Si affidano spesso alla criminalità organizzata (che trova linfa vitale nella precarietà e marginalità sociale). Prima si rischiava la vita per attraversare la frontiera su La Bestia, il treno di merci che collega Sud e Nord America: i migranti si aggrappavano sui tetti dei vagoni, legando i loro bambini con funi e camuffandosi tra la plastica e le merci per passare la frontiera, resistendo così per giorni nonostante le intemperie e la stanchezza. Eppure La Bestia era il mezzo di transizione più economico e accessibile.
Questo stratagemma ha funzionato fino al 2014 quando il governo messicano arrestò 6.000 persone che viaggiavano sul quel treno, rimpatriandoli e intensificando i controlli con il programma Frontera Sur.
«Welcome to Tijuana, con il coyote passi la dogana» (Manu Chao)
Non potendo più viaggiare con La Bestia i migranti cercano altre vie, più nascoste, più illegali, si affidano ai trafficanti che promettono l’arrivo a destinazione a prezzi molto alti.

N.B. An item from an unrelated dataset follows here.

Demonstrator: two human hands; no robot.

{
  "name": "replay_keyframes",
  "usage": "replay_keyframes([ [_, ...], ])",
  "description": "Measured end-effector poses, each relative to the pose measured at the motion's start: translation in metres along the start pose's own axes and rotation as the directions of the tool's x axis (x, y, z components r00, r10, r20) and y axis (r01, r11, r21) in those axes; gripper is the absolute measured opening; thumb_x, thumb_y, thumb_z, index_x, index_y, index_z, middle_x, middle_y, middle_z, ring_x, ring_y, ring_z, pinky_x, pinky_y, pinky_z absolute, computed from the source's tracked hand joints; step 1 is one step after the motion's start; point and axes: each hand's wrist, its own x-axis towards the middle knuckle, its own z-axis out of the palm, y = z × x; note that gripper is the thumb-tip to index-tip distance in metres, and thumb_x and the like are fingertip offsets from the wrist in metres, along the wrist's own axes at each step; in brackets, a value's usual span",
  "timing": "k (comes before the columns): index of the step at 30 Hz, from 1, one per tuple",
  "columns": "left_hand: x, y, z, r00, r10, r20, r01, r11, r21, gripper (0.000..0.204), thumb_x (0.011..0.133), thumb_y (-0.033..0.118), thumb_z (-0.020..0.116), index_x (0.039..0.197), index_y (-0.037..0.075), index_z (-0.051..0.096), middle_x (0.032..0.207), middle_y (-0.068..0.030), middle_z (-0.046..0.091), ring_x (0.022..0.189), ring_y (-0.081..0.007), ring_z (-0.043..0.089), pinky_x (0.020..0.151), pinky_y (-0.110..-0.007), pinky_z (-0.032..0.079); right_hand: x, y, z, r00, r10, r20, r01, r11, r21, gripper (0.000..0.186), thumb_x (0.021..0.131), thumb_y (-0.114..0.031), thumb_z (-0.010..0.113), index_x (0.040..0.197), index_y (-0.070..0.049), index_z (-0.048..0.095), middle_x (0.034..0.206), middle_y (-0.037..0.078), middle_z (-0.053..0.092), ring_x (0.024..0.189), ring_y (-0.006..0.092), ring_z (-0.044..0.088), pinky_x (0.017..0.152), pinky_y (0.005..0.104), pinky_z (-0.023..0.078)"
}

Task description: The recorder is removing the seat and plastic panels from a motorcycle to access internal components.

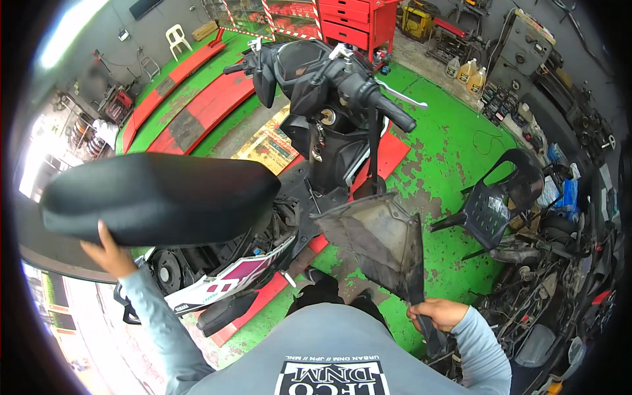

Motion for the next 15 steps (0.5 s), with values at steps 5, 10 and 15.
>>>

Si tratta dei coyotes, trafficanti messicani che lucrano sull’immigrazione clandestina che muovono perfino tramite canali e conoscenze politiche.
Le vittime che si affidano a questo sistema subiscono furti, maltrattamenti, stupri e molti incontrano la morte a causa delle pessime condizioni di viaggio.
C’è chi muore nel Mediterraneo, chi su La Bestia, chi tra le mani dei trafficanti, ma l’indifferenza dei capi politici di turno è la stessa. Trump è troppo impegnato a investire capitali finanziari con i sauditi per destinare qualche miliardo di troppo all’accoglienza. L’unica soluzione che è riuscito a elaborare è la costruzione di un muro con il Messico.
Altra soluzione che l’uomo più potente del mondo è riuscito a pensare è dare l’ordine ai militari americani che difendono la frontiera di sparare ai migranti che la oltrepassano.
Se Trump non considera questa migrazione un suo problema, invece lo sta diventando per il Messico, che pur nella sua povertà sta cercando di accogliere secondo le proprie possibilità. Si badi bene: accoglienza non statale, perché in Messico la prima accoglienza viene svolta dalle ONG come l’UNHCR e soprattutto dalla società civile. Il Governo messicano ha accolto in passato solo con deleghe e rimpatri dell’Istituto di migrazione messicano (INM) i cui abusi sono denunciati da Amensty International.
Tijuana: la linea di confine tra due mondi
Tijuana è la città che storicamente avverte di più il peso di questa divisione territoriale, in particolare dal 1971 quando l’amministrazione Clinton iniziò la prima edificazione di una lastra d’acciaio di 30 km per bloccare l’avanzata dei latinos provenienti da San Diego e Tijuana, i punti più trafficati.
Dopo quasi cinquant’anni non è possibile definire i primi anni ’70 come un’altra epoca, in quanto quel progetto di divisione assurdo è stato ripreso e osannato tutt’oggi dall’amministrazione Trump.
Così Tijuana è diventata il simbolo di un mondo vecchio e di uno nuovo che si toccano senza mescolarsi, della ricchezza statunitense che esclude e della difficile realtà messicana che nonostante tutto include cercando di dare una prima accoglienza. L’umiltà e l’arroganza, la banalità del potere e tutte le dicotomie del caso. Un muro vigliacco che nasconde dalla vista problemi che non svaniscono, come nascondere la polvere sotto il tappeto.
Il piano autoreferenziale di Trump, interessato solo della crescita economica del proprio paese e dissociatosi dal resto del continente semplicemente costruendo frontiere, non ha funzionato. Tantomeno la criminalizzazione della solidarietà e la disumanizzazione politica saranno d’aiuto per risolvere le crisi dei Paesi da cui si fugge.
Il capitalismo ha potuto giovare alla solidità economica degli USA, un’economia a tratti macchiata di sangue degli schiavi africani e dell’impoverimento energetico dell’America Latina, ma il capitalismo è un vaso di Pandora da cui escono innumerevoli problemi rimasti nel tempo nascosti e che una volta verificatisi non si possono occultare dietro un muro o in un centro di detenzione.